I think my main observation here, then, would be that MergeBodies is intentionally implemented only in terms of the same public hcl.Body API that you can call externally, which means that there's no strong reason why it needs to be part of package hcl -- that's just the place that this initial naive implementation happened to end up. If your project would benefit from tighter control over the merging behavior then I think having your own implementation of this logic is a perfectly reasonable thing to do, just as Terraform did: a goal of the syntax-agnostic HCL API is to allow for these sorts of adapters to be created, and for them to appear "invisible" to the calling application.

Ok that makes sense and seems entirely justifiable to create our own implementation of this logic, much like Terraform did. Maybe having this implementation in a package contrib would have been better but thanks for sharing this insight!

but your caller would have no way to distinguish this particular error from other errors such as there being a missing required argument.

We don't have any kind of validation atm so it should be good but we would like to do it in the future (see docker/buildx#491 (comment)), thanks for pointing this out.

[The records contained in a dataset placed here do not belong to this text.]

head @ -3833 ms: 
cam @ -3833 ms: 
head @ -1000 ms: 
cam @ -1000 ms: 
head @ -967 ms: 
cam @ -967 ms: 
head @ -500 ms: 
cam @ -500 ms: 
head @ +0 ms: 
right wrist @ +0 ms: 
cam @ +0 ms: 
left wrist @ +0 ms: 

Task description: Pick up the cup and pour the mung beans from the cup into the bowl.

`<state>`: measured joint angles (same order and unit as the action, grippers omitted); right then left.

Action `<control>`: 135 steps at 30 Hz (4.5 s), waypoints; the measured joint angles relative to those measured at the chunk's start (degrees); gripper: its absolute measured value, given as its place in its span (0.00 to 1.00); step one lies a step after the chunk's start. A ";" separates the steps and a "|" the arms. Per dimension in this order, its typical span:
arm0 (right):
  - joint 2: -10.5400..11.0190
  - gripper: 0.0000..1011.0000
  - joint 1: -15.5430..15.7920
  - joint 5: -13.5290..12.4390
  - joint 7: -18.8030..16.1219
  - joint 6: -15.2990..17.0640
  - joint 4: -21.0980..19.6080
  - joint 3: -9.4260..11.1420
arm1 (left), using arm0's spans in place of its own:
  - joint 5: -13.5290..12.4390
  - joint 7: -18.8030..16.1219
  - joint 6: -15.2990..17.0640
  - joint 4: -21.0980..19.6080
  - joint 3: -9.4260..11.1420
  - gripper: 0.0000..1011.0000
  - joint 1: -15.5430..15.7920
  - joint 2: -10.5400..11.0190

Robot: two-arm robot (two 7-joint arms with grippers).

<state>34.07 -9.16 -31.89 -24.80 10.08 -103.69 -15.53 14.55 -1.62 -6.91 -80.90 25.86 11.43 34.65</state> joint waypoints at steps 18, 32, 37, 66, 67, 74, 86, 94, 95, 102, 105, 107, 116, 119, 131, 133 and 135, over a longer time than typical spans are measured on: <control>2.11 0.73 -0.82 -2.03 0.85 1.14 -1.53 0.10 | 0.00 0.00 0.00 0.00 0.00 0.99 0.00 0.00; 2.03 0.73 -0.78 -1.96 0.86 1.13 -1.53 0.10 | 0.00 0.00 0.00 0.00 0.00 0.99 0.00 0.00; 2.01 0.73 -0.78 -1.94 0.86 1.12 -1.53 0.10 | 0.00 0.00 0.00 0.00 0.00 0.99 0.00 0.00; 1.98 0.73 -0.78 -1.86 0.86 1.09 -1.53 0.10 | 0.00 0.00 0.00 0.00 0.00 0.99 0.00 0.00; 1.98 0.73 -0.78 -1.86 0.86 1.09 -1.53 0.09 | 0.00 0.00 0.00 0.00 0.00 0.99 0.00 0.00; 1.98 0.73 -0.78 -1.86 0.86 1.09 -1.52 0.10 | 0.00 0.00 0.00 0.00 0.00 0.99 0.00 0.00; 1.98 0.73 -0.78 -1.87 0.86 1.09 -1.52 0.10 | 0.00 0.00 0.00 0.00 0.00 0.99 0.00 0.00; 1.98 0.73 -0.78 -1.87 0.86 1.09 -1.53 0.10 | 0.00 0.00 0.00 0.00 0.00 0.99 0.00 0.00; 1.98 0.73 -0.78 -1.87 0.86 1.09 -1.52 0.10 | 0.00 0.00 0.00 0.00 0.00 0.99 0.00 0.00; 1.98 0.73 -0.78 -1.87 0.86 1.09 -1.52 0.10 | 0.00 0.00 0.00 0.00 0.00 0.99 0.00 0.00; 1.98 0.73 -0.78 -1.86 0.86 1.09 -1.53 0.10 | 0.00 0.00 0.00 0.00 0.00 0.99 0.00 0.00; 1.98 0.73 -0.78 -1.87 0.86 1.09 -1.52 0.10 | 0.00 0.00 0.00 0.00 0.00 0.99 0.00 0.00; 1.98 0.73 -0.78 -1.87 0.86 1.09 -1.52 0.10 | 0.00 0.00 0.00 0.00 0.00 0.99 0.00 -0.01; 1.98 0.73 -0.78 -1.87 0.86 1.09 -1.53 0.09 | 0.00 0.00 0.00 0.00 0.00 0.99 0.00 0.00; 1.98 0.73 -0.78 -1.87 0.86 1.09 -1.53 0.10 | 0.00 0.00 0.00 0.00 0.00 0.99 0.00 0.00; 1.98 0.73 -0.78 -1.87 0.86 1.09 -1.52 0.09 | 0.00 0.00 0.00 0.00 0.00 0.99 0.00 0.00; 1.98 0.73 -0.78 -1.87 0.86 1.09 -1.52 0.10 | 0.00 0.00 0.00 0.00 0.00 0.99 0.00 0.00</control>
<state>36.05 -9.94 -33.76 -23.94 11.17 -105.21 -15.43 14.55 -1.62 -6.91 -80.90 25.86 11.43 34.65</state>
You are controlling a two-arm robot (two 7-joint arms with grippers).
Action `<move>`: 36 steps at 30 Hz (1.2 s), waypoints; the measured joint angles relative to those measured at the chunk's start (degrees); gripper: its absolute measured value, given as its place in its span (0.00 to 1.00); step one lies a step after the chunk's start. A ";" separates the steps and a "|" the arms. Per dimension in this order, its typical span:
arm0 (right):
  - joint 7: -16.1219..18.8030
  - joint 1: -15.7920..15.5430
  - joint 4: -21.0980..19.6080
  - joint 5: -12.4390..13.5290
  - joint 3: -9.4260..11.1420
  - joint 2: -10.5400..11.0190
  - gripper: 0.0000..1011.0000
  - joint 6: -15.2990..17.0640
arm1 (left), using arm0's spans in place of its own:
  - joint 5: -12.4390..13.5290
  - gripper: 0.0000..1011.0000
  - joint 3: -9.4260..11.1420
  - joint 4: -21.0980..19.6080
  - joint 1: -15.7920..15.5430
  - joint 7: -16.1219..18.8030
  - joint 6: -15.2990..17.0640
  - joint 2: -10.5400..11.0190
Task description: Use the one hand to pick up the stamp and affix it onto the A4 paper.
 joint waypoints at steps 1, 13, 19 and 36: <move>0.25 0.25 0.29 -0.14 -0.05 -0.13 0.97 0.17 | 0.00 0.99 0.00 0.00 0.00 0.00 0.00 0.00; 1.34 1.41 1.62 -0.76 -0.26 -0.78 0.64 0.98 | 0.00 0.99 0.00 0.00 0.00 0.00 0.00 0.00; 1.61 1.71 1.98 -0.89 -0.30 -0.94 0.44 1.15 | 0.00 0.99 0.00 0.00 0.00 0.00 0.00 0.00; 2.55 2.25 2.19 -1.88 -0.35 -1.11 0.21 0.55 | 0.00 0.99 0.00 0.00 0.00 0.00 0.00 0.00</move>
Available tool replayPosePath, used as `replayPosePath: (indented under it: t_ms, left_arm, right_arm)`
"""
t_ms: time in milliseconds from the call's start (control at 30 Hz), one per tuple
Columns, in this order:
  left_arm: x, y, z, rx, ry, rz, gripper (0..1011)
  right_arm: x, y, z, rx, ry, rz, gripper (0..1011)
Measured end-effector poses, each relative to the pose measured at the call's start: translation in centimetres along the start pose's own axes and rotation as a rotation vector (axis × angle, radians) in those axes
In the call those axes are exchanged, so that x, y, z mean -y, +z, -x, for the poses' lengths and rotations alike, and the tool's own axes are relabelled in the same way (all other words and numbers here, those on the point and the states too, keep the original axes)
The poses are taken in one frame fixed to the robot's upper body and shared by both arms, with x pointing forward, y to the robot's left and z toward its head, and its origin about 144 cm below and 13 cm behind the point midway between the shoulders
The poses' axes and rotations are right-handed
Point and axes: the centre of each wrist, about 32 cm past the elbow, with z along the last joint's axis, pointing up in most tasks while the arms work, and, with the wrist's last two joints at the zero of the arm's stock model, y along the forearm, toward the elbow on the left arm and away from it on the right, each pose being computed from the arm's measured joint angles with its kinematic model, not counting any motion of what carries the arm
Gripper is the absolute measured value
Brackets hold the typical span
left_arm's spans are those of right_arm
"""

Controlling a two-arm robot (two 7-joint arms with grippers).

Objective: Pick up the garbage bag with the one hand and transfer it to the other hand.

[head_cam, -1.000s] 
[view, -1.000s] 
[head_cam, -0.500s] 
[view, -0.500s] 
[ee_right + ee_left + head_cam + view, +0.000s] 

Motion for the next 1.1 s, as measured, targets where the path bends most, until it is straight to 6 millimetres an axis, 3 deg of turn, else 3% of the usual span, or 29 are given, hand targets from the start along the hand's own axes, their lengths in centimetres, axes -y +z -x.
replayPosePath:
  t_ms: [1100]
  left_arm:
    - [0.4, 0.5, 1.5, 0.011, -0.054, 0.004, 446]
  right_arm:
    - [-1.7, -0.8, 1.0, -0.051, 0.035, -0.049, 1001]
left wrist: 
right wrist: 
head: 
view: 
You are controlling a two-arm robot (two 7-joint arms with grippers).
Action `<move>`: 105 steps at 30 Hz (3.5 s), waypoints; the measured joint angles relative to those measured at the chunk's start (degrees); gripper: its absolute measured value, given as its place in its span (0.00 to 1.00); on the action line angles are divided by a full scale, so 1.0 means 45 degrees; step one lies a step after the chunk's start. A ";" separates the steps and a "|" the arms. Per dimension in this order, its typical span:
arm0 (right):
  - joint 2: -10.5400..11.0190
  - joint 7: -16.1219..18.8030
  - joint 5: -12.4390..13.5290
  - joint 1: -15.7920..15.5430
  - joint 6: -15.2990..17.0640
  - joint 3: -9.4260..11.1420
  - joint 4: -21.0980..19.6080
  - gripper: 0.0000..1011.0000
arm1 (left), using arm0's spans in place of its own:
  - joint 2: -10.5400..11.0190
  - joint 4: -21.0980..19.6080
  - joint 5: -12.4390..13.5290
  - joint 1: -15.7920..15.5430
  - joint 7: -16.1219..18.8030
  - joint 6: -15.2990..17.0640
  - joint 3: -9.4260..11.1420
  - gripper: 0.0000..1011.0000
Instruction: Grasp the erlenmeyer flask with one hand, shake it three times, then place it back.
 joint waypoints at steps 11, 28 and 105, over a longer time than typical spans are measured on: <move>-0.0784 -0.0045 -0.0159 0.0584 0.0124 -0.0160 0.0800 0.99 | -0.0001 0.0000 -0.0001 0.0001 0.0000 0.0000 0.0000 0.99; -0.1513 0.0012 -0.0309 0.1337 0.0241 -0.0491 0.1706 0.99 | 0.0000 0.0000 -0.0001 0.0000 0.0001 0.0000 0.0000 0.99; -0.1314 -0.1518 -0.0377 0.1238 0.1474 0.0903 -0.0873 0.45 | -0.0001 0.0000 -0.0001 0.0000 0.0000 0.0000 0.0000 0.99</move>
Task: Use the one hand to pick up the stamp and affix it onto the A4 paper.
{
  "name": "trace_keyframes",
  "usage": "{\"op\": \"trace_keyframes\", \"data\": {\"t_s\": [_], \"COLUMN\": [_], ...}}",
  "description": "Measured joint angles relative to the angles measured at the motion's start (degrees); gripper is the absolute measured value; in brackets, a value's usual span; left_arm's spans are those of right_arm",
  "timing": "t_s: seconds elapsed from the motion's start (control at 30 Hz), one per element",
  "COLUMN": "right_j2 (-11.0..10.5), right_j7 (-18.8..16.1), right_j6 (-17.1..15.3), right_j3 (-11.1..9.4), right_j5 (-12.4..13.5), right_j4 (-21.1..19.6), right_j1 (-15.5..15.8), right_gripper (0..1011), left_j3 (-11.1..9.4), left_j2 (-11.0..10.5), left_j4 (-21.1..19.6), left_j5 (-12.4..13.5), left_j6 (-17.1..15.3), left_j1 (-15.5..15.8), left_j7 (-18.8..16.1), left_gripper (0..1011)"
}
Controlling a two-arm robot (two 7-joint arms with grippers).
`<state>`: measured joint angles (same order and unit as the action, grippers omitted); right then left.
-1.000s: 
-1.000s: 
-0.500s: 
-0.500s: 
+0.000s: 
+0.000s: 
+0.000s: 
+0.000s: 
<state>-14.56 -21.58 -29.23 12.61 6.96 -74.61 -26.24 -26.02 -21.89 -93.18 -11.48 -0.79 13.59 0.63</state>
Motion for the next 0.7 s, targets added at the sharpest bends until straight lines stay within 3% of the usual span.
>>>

I don't know if nested blocks are relevant to your particular problem, but if they are then I'd suggest also comparing how these two implementations define "merging" with regard to nested blocks to see if either of them matches your expectations better than the other. (I don't actually recall how different they are.)

No we don't have this kind of implementation yet on our side.


Thanks for the detailed explanations, it addresses the issue and we will go ahead with our own variant.